*What this task involves*. Nothing but an exact copy of the data should be given.

*Dataset excerpt*.

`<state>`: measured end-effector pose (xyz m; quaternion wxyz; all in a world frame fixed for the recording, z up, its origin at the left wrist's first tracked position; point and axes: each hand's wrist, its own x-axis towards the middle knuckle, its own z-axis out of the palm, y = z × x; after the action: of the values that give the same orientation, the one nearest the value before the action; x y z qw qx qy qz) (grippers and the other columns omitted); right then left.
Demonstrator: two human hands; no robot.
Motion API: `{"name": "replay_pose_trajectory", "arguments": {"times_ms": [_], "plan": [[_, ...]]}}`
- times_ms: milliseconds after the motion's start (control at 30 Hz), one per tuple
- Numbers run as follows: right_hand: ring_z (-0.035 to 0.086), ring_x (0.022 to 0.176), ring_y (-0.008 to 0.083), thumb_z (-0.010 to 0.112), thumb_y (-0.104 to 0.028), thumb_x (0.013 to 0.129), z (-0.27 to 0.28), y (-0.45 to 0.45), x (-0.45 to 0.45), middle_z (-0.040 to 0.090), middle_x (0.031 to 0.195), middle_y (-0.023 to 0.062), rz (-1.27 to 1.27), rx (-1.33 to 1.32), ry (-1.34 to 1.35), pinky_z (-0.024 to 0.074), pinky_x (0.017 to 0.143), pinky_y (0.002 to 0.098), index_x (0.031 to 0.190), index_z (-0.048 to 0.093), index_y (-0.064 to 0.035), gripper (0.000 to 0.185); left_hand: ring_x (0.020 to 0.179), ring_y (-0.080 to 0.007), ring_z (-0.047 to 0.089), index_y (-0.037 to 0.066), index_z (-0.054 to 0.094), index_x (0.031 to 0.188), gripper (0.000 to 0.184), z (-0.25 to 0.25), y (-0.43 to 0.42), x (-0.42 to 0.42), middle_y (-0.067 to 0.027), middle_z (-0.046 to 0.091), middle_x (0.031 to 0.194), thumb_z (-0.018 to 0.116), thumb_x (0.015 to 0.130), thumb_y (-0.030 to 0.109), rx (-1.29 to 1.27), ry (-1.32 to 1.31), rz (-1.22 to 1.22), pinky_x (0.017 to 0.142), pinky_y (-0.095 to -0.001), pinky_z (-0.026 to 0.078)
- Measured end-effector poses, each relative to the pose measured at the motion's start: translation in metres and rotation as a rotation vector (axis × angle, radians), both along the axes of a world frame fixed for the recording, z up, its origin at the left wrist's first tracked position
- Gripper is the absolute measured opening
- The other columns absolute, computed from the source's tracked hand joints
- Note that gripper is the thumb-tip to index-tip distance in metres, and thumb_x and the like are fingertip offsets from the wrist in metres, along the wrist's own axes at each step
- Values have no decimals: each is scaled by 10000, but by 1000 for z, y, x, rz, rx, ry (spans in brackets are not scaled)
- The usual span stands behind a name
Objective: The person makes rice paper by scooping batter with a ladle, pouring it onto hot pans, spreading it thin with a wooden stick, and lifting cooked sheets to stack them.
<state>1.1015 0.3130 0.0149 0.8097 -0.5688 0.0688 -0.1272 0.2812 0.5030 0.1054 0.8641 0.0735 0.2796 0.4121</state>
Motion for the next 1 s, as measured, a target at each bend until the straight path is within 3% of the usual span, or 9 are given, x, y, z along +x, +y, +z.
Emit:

*Reply to the exercise*.
`<state>`: measured end-effector pose (xyz m; quaternion wxyz; all in a world frame fixed for the recording, z up, its origin at the left wrist's first tracked position; point and axes: each hand's wrist, its own x-axis towards the middle knuckle, its own z-axis out of the palm, y = z × x; after the action: of the values that give the same orientation, the one nearest the value before the action; x y z qw qx qy qz) (grippers and the other columns omitted); right then left.
Demonstrator: two human hands; no robot.
Motion API: `{"name": "replay_pose_trajectory", "arguments": {"times_ms": [_], "plan": [[_, ...]]}}`
- times_ms: milliseconds after the motion's start (control at 30 Hz), one per tuple
- Numbers run as follows: right_hand: ring_z (-0.035 to 0.086), ring_x (0.022 to 0.176), ring_y (-0.008 to 0.083), thumb_z (-0.010 to 0.112), thumb_y (-0.104 to 0.028), thumb_x (0.013 to 0.129), z (-0.27 to 0.28), y (-0.45 to 0.45), x (-0.45 to 0.45), middle_z (-0.040 to 0.090), middle_x (0.031 to 0.195), middle_y (-0.023 to 0.062), rz (-1.27 to 1.27), rx (-1.33 to 1.32), ry (-1.34 to 1.35), pinky_z (-0.024 to 0.074), pinky_x (0.017 to 0.143), pinky_y (0.002 to 0.098), index_x (0.031 to 0.190), index_z (-0.048 to 0.093), index_y (-0.064 to 0.035), gripper (0.000 to 0.185); left_hand: ring_x (0.020 to 0.179), ring_y (-0.080 to 0.007), ring_z (-0.047 to 0.089), index_y (-0.037 to 0.066), index_z (-0.054 to 0.094), index_x (0.031 to 0.188), gripper (0.000 to 0.184), z (-0.25 to 0.25), y (-0.43 to 0.42), x (-0.42 to 0.42), middle_y (-0.067 to 0.027), middle_z (-0.046 to 0.091), middle_x (0.031 to 0.194), thumb_z (-0.018 to 0.116), thumb_x (0.015 to 0.130), thumb_y (-0.030 to 0.109), rx (-1.29 to 1.27), ry (-1.32 to 1.31), rz (-1.22 to 1.22), pinky_x (0.017 to 0.142), pinky_y (-0.095 to -0.001), pinky_z (-0.026 to 0.078)
- Measured end-effector poses, each relative to the pose measured at the motion's start: translation in metres and rotation as a rotation vector (axis × angle, radians), both along the axes of a world frame fixed for the recording, z up, its origin at the left wrist's first tracked position
- Gripper is the absolute measured opening
- The other columns absolute, computed from the source's tracked hand joints
- Note that gripper is the thumb-tip to index-tip distance in metres, and thumb_x and the like are fingertip offsets from the wrist in metres, along the wrist's own axes at each step
- Values have no decimals: each is scaled by 10000, but by 1000 for z, y, x, rz, rx, ry (spans in brackets are not scaled)
- The usual span stands behind a name
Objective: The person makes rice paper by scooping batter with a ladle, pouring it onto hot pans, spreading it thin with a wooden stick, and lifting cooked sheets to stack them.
<state>1.1015 0.3130 0.0149 0.8097 -0.5688 0.0688 -0.1272 0.2812 0.5030 0.1054 0.8641 0.0735 0.2796 0.4121</state>
Motion for the next 1 s, as measured, a target at each bend until the straight path is within 3% of the usual span, or 9 are given, x, y, z along +x, +y, +z.
Emit:

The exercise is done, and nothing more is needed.